> Problem requirements
The answer must be every line from the entries below that includes "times".

:::

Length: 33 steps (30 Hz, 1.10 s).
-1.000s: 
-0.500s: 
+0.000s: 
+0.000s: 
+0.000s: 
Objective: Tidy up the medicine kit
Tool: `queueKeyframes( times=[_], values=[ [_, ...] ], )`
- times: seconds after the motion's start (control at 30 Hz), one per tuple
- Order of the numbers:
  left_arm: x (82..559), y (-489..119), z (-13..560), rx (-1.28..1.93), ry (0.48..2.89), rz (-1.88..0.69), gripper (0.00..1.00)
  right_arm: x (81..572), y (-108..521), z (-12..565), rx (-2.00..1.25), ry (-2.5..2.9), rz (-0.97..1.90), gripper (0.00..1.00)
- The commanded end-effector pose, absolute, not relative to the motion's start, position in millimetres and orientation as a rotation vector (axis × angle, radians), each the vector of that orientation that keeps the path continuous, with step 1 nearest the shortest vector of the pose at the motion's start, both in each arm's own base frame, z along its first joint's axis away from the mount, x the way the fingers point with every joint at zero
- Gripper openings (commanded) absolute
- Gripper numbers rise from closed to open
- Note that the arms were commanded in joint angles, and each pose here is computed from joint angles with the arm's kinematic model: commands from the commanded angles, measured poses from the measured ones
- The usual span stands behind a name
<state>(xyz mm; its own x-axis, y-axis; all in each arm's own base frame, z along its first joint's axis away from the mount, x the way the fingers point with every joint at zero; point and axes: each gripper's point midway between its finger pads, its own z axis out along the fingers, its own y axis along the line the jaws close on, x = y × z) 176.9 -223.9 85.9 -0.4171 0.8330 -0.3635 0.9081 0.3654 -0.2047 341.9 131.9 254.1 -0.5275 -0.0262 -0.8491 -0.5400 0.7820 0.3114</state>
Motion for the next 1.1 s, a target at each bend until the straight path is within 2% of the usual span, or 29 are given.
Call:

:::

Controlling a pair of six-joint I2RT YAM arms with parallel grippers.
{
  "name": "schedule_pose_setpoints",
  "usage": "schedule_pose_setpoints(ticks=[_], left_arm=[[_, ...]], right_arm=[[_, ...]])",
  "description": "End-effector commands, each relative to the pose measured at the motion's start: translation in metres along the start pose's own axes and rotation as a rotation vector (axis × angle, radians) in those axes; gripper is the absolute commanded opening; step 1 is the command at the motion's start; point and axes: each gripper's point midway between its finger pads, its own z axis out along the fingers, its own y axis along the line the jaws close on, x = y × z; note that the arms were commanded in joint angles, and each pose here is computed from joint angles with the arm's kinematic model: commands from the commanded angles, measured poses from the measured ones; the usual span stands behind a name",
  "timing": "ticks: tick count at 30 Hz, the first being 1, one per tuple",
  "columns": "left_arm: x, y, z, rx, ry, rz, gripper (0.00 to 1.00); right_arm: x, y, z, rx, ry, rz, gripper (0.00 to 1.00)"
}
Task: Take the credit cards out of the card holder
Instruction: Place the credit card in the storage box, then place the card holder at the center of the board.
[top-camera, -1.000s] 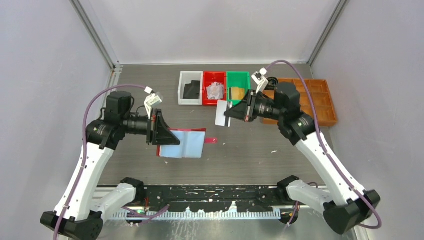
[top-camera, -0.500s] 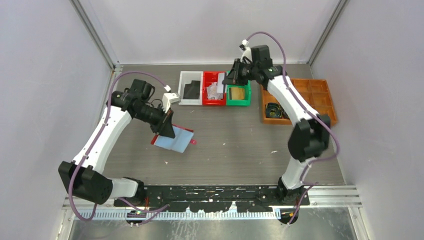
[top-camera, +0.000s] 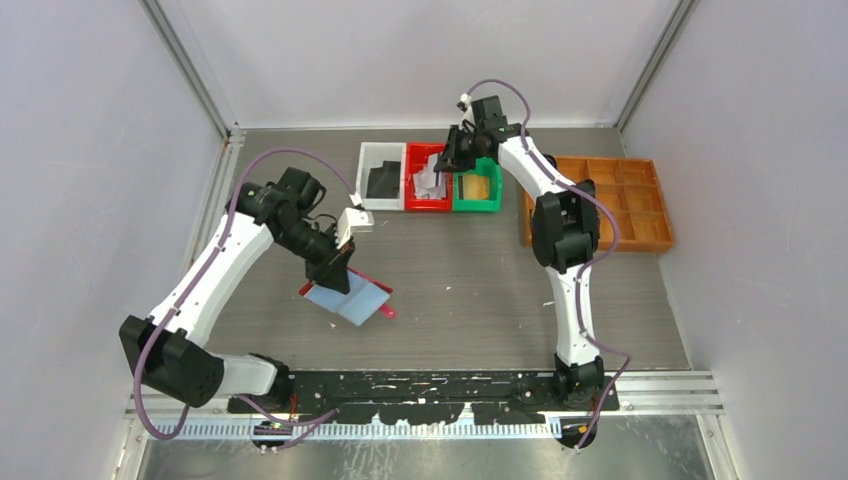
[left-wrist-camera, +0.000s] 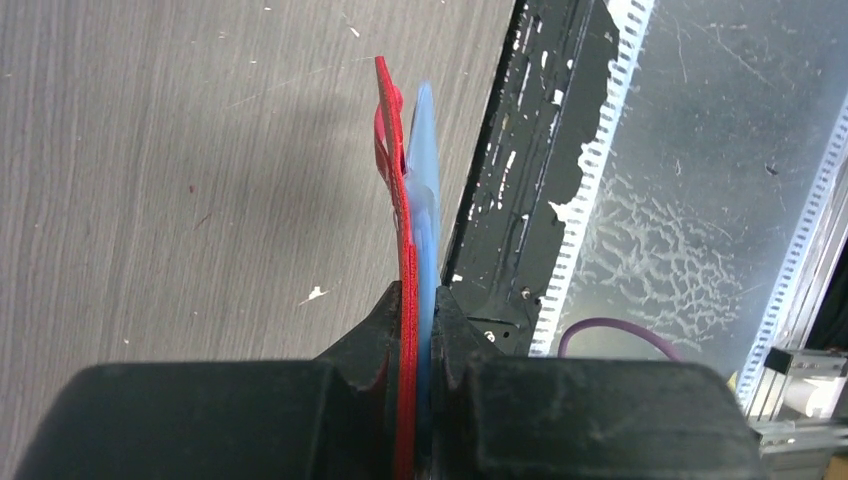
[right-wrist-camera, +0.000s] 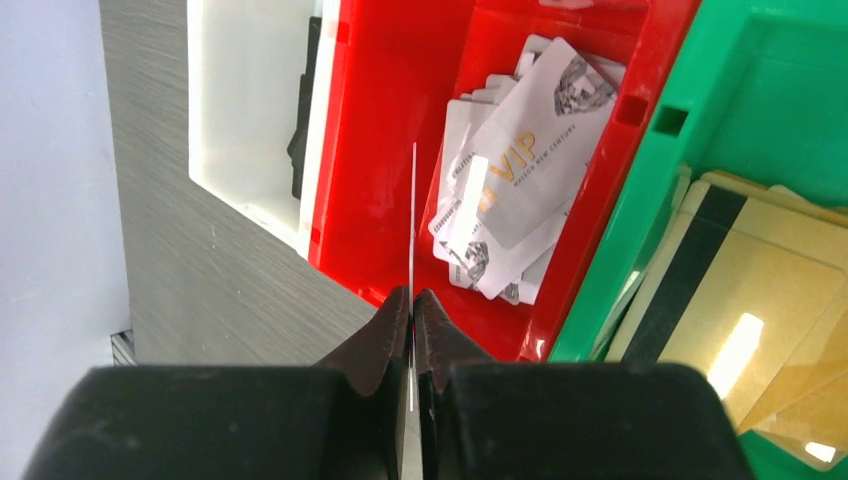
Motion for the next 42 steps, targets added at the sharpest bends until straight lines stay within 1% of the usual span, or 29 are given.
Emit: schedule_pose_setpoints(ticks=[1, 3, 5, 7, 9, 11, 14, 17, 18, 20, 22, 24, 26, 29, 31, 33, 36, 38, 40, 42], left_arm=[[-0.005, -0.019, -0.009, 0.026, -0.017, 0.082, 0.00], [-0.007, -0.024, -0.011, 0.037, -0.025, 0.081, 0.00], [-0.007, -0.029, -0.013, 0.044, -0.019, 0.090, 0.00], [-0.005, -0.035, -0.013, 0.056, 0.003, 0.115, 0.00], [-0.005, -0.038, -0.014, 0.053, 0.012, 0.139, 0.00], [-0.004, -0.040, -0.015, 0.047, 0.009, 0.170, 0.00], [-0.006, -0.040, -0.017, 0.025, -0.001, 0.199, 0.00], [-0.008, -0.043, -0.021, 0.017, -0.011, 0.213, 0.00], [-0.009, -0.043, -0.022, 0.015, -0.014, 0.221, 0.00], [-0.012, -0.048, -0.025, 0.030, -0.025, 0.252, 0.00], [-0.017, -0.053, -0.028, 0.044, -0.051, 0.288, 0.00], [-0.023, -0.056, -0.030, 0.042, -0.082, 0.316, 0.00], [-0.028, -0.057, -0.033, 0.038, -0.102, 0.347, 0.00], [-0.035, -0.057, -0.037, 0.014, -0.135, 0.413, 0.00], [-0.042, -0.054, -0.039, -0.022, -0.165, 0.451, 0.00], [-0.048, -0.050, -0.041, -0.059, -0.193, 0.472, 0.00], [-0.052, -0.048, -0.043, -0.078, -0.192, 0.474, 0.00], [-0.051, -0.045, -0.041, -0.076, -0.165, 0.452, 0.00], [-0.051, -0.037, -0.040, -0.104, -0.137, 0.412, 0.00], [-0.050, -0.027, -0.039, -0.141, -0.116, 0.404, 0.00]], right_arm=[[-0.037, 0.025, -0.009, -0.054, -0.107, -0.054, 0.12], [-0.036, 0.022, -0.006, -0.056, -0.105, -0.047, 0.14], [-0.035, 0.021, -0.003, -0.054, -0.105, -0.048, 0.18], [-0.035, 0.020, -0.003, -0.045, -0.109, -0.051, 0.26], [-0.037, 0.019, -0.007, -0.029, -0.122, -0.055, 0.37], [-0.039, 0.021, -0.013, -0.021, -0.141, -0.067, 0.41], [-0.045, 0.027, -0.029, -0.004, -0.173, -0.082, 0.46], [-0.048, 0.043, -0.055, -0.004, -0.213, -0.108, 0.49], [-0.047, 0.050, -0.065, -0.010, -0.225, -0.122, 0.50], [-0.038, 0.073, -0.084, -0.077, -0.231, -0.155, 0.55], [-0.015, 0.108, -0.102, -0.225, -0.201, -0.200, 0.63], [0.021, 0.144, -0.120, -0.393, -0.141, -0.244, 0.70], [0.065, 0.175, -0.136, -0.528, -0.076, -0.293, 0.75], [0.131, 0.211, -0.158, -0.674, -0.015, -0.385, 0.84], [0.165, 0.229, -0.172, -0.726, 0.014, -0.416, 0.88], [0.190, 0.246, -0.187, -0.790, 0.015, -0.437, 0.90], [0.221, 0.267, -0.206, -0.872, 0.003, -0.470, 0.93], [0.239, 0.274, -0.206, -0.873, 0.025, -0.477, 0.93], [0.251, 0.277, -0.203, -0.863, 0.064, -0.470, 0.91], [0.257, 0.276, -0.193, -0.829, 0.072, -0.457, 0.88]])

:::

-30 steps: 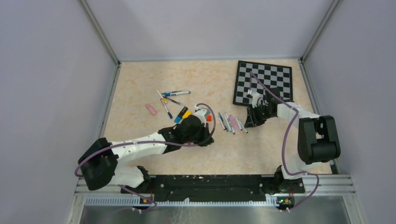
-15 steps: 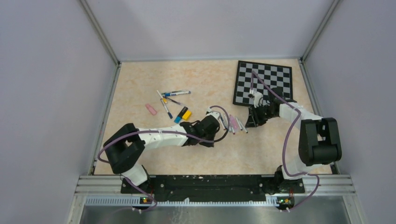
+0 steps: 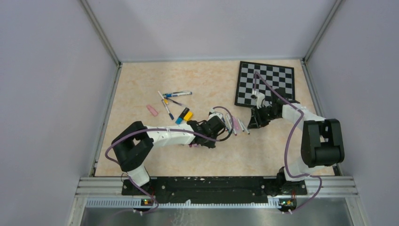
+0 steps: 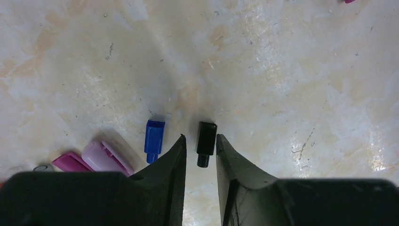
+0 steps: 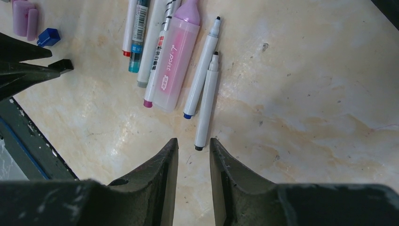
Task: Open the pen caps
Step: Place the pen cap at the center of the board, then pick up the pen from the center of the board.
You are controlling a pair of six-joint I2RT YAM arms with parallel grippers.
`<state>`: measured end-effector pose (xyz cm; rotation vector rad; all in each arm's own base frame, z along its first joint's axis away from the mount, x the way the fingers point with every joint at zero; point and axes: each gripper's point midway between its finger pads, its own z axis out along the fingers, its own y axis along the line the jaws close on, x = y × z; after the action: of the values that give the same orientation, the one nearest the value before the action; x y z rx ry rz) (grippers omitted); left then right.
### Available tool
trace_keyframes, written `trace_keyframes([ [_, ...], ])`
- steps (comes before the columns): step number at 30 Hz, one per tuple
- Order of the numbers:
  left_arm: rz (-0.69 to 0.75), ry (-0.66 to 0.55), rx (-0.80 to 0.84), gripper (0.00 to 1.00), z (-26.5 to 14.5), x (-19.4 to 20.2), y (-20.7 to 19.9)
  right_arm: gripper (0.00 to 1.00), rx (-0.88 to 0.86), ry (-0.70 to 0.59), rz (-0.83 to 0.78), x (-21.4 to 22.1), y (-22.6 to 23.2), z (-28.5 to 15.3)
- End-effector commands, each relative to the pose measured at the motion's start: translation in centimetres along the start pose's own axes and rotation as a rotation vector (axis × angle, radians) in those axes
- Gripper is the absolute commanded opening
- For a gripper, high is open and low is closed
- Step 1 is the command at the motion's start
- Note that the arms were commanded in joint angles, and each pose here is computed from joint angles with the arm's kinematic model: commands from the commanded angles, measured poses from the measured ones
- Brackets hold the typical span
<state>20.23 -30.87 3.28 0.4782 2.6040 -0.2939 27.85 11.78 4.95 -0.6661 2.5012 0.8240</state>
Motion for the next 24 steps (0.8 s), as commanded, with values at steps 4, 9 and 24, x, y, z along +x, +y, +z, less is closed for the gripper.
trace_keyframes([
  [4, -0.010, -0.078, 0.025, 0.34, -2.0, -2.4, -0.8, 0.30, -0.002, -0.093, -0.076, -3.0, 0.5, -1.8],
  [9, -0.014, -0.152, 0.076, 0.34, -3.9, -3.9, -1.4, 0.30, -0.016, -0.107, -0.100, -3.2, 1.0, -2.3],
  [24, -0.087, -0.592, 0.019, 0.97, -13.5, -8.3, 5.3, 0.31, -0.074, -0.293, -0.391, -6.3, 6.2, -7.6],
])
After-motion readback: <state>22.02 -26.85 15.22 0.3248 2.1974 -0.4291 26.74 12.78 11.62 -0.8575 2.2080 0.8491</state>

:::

> Exercise output
Tool: `queueKeyframes( times=[_], values=[ [_, ...] ], )`
- times: seconds after the motion's start (control at 30 Hz), one per tuple

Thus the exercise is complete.